The simulation has one or more turtles that can move around, drawing on the screen as they go."""
console = VulcanConsole()
console.manager.register_tools_from_entry_points("turtle_tools")
console.manager.add_user_context(user_context)
# Add the shared node to the console manager blackboard to be used by tools
console.manager.bb["main_node"] = node
console.run()
if __name__ == '__main__':
main()
And the following include at the beginning of the file:
from vulcanai import VulcanConsole
6.1.3.1.1. Examine the code¶
First, we initialize the rclpy library and create an instance of the SharedNode class.
rclpy.init(args=args)
node = SharedNode(name="vulcanai_shared_node")
Then, we write a brief context that will inform the agent about the purpose of the node, which is to control TurtleSim.
user_context = """\
You are controlling the turtlesim simulation from ROS 2.
The simulation has one or more turtles that can move around, drawing on the screen as they go."""
Next, we will use the VulcanConsole as the main interface for the user to interact with the agent.
This object already includes all classes and logic necessary to create and manage agents, tools and user contexts.
We only need to specify the name of the module where the tools will be installed after building the package, and add the user context to the console manager.
console = VulcanConsole()
console.manager.register_tools_from_entry_points("turtle_tools")
console.manager.add_user_context(user_context)
Finally, we manually add the shared node to the console manager blackboard, so it can be accessed by the tools and call the run method to start the console.
# Add the shared node to the console manager blackboard to be used by tools
console.manager.bb["main_node"] = node
console.run()
The last two lines call the main method when the script is executed directly.
if __name__ == '__main__':
main()
As you can see, the main method is quite simple, as most of the complexity is encapsulated in the SharedNode class.
Instantiating the console and registering the tools is very straightforward.
6.1.3.2. Build the package¶
Now, we only need to build the package and run the ros2_node.py script to start the console and interact with the agent.
However, we will first add the recently created ros2_node.py file to the setup.py file, so it can be installed and run using the ros2 run command.
Additionally, we will create a new entry-point for the package, where we will install the tools.
Replace the entry_points section of the setup.py file with the following content:
entry_points={
"console_scripts": [
"vulcanai_turtlesim_demo = vulcanai_turtlesim_demo.ros2_node:main",
],
"turtle_tools": [
"turtle_tools = vulcanai_turtlesim_demo.turtlesim_tools",
],
},
Then, go to the root of your workspace and build the package:
cd ~/<your_workspace> && \
source /opt/vulcanexus/${VULCANEXUS_DISTRO}/setup.bash && \
colcon build --packages-select vulcanai_turtlesim_demo && \
source install/setup.bash
Remember that if VulcanAI is installed in a virtual environment, you need to activate it before sourcing the workspace. Check the Running VulcanAI from virtual environment with Vulcanexus section for more details.
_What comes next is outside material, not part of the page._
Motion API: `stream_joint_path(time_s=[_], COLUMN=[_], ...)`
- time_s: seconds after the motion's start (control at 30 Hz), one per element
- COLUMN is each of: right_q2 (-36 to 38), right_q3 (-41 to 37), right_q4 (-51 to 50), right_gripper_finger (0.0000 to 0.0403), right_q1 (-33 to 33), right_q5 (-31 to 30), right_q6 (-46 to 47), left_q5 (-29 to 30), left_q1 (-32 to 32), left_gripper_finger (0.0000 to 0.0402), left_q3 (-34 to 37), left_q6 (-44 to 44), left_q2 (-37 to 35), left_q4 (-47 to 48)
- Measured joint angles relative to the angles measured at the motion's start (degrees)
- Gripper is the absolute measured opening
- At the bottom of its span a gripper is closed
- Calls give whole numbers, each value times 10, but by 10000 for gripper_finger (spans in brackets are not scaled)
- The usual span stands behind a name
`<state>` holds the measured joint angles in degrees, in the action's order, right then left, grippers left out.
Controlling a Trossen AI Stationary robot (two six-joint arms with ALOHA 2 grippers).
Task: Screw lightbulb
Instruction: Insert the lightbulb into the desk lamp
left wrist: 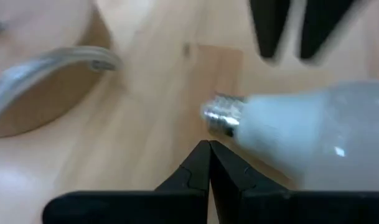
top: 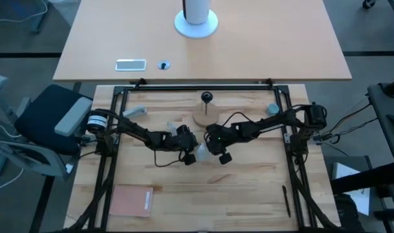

After successfully building the package, the node is ready to be launched and tested. Continue with the Using VulcanAI to control TurtleSim tutorial to learn how to use the created tools to control TurtleSim through natural language instructions.
6.1.3.3. Get all the code¶
Instead of following all the steps in the VulcanAI Tools and VulcanAI Console and manager tutorials, you can also get all the code with the following command:
cd ~/<your_workspace> && \
mkdir temp && \
mkdir src && \
git clone https://github.com/eProsima/vulcanexus.git temp/ && \
cp -r temp/code/vulcanai_turtlesim/vulcanai_turtlesim_demo src/. && \
rm -rf temp/ && \
source /opt/vulcanexus/${VULCANEXUS_DISTRO}/setup.bash && \
colcon build --packages-select vulcanai_turtlesim_demo && \
source install/setup.bash
Remember to replace <your_workspace> with the path to your ROS 2 workspace.
The code will be downloaded to the src/vulcanai_turtlesim_demo folder of your workspace and can be directly built and run.
Getting the code this way is equivalent to following all the steps in the previous tutorials.